Wolfe: My most important job is to develop each learner into the amazing physician, surgeon, and innovator that they have the potential to be. That means I invest in them personally and professionally; I’m an encourager and a sounding block. I help them set their goals, challenge them, and empower them to achieve. My greatest contribution to this program has been to develop a team in which they all depend on each other, cover for each other, build each other up, and serve with excellence.
ACGME: What is the most rewarding part of your job?
Wolfe: The most rewarding part of my job is mentorship, and the ability to create opportunities. When you can give someone with initiative, drive, and an idea a viable opportunity… that is an unstoppable equation. Absolutely anything becomes possible. It takes energy to listen, invest, and troubleshoot, but the dividends of building up that learner into a leader is priceless. "No" isn't a strong part of my vocabulary… it is much more valuable to help each mentee work out solutions. I have been blessed to have an incredible chair and colleagues who foster this training style and make Wake Forest an incredible place to work and learn.
ACGME: What is the most challenging?
Wolfe: Time! Or lack thereof. My most rewarding professional moments are sitting with each individual resident. I only wish I could give them each more of that time... as well as to my family, my patients, and my research. Achieving balance as a female neurosurgeon ends up as a compilation of many very unbalanced moments.
My best advice is 1) flexibility and 2) be “all in” at every individual task. Being “all in” may be the most important advice I can give. When caring for a patient, your focus must be completely on that patient. But equally important, when you’re with your kids, doing homework or shooting hoops, be all in. Residents, patients, and family are all important... and they know when your head is elsewhere. For years I tortured myself about not spending the same amount of time that “good moms” spend with their kids. My husband jokes with me that I fit more activities into a weekend than most kids get to do in a year. And whether we are having a competition to see how many vegetables we can get into a single dinner, playing an accelerated game of Monopoly because there’s no way we’d otherwise finish before bedtime, or making a competition of who can pair the most socks out of the laundry (you’ll notice that chores become games in my house), they are my focus and my cell phone is away.
That said, they know all about emergencies and that they are part of helping those patients because they are willing to share their mom for a bit. I try to be as open as possible with my residents about how I succeed (and fail) with managing time. And truly, my residents are part of my family, and vice versa. And when all else fails, know that it won’t always be perfect and enjoy the adventure.
ACGME: What advice do you have to residents or fellows who may be interested in pursuing a career in academic medicine?
Wolfe: Build teams around all of your endeavors: clinical, science, and education. True success is developing others to succeed exponentially, and a team can accomplish so much more than you could accomplish yourself. How do you build a team? Know your people and their motivations. Invest in them; leverage their strengths. Ask, and then listen to them; they will usually tell you the answer just by laying out the problem. Allow them to fail (in a safe and controlled manner), learn, and redirect for success. Lead from the front and never ask someone to do something that you haven’t done first; servant leaders are the leaders that people want to follow.

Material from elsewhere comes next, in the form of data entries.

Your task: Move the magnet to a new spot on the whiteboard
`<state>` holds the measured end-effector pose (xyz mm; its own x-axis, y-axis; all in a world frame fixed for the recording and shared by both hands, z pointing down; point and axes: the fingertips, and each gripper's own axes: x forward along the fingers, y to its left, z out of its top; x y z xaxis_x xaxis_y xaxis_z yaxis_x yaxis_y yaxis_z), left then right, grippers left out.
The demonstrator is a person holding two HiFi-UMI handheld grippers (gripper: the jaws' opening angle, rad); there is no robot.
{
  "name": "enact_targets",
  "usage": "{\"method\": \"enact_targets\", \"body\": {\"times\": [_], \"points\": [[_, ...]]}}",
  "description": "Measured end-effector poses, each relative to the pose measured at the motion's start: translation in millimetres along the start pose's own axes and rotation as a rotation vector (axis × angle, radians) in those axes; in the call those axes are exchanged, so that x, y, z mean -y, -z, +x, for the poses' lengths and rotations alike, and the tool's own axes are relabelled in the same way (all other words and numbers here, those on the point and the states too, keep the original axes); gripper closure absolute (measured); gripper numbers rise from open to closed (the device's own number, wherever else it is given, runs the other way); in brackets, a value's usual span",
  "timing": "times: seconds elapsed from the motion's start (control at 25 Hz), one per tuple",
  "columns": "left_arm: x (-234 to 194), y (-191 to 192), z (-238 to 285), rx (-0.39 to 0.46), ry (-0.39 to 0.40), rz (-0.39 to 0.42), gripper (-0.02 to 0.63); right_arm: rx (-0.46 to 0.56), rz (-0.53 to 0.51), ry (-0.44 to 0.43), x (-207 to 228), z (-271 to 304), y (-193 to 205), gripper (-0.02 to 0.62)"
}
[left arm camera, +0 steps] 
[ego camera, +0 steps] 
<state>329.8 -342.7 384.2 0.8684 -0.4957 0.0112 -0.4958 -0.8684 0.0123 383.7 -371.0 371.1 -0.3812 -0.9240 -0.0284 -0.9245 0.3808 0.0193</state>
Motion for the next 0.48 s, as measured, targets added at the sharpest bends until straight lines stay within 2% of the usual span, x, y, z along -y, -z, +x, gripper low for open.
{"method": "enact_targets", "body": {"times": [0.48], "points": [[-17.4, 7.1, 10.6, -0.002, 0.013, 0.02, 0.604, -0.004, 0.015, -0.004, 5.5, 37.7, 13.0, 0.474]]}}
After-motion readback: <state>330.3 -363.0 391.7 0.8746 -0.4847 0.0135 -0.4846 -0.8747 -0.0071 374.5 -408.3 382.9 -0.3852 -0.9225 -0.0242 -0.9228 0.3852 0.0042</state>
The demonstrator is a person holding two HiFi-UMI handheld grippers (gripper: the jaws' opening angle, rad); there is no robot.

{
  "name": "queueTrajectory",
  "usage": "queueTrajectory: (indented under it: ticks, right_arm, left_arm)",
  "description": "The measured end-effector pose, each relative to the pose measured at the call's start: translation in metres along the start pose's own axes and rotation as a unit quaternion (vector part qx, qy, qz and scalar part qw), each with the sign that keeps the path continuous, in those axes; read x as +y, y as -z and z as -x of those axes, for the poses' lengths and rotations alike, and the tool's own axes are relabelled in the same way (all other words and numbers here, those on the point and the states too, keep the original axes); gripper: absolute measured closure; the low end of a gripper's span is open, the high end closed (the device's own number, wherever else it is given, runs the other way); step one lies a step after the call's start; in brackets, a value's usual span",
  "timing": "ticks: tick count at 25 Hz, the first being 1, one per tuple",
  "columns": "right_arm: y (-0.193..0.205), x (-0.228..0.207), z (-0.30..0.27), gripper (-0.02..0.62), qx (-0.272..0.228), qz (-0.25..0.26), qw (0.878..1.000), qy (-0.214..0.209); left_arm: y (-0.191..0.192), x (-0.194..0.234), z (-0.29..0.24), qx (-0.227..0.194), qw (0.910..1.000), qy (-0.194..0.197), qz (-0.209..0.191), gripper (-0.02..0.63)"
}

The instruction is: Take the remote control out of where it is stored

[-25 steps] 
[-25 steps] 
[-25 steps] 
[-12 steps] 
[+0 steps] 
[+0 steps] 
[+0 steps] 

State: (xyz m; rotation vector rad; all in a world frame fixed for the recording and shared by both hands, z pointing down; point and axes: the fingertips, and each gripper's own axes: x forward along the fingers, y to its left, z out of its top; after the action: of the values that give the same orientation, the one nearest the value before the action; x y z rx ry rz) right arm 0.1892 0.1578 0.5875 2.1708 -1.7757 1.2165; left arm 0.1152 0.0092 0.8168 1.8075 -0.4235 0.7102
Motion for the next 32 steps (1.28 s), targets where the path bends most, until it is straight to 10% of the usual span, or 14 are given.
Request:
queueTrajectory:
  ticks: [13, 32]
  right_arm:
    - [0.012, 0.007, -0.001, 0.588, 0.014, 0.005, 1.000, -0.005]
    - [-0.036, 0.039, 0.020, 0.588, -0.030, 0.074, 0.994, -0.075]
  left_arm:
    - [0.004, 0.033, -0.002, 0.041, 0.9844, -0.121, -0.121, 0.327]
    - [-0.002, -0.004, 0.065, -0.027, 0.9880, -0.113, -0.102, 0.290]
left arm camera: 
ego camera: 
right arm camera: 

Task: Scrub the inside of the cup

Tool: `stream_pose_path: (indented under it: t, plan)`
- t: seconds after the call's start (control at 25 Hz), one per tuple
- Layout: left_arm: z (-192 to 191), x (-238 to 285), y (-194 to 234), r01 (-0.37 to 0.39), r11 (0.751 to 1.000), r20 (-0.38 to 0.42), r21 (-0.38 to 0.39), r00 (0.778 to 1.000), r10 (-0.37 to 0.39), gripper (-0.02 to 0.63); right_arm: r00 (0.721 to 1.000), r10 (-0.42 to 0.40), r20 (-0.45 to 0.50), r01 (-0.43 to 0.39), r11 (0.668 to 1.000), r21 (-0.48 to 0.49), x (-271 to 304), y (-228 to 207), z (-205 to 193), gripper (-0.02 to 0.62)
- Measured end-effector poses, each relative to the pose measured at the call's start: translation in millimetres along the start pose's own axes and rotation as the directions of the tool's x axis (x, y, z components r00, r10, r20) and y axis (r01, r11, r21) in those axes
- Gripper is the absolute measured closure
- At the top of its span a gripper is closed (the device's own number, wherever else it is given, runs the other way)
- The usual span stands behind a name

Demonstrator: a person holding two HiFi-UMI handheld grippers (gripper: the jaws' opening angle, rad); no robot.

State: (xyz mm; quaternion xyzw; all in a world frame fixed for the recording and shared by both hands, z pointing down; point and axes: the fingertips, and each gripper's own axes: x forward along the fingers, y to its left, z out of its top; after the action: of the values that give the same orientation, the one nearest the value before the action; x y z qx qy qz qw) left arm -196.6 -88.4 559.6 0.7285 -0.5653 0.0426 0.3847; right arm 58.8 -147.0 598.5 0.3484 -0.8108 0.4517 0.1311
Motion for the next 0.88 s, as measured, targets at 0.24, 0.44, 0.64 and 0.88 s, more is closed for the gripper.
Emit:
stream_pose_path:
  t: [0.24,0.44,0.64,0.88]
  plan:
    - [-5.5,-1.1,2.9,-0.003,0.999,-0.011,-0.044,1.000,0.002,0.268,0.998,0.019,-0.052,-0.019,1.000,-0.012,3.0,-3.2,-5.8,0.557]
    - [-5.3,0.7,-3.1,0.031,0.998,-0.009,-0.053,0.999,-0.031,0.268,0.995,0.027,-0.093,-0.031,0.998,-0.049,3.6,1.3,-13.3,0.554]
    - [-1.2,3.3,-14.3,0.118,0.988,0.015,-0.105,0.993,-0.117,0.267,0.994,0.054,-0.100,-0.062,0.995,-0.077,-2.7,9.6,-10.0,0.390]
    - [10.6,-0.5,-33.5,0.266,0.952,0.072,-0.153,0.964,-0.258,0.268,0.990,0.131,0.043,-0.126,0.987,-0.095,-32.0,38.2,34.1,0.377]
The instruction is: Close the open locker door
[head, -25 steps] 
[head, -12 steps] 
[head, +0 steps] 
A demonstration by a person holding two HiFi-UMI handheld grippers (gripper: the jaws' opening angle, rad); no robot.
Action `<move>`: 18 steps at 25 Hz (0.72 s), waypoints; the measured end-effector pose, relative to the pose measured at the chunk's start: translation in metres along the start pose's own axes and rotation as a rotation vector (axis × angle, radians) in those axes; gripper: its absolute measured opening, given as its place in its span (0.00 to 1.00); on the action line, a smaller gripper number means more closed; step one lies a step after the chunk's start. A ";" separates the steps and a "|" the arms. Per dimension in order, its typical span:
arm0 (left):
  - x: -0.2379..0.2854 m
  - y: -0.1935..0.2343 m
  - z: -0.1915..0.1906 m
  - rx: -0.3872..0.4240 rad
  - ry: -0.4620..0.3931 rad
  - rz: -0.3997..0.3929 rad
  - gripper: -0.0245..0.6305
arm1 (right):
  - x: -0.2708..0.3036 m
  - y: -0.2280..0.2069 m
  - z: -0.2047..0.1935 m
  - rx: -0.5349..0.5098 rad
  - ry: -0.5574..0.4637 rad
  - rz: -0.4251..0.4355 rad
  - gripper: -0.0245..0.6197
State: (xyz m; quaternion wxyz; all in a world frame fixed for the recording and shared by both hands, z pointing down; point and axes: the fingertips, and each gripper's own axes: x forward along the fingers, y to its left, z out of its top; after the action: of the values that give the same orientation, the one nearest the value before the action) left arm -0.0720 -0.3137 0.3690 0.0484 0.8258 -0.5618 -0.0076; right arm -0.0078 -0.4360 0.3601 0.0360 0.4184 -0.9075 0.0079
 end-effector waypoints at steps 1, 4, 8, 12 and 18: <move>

ACGME: Is there anything else you would like to add that we haven’t asked about?
Wolfe: Medicine is an incredible privilege. The awe of the human body and mind is inspiring, and our duty to our fellow man is a sacred duty. This is often lost in the daily checklists, medical records, and medicolegal runaround. But we must never forget that at the heart of every patient interaction is the patient: someone’s mother, brother, friend and confidant. As faculty members, it is our job to remind our learners of that awe and gratitude... to remind them why we do what we do and enable them to overcome the hard times and excel.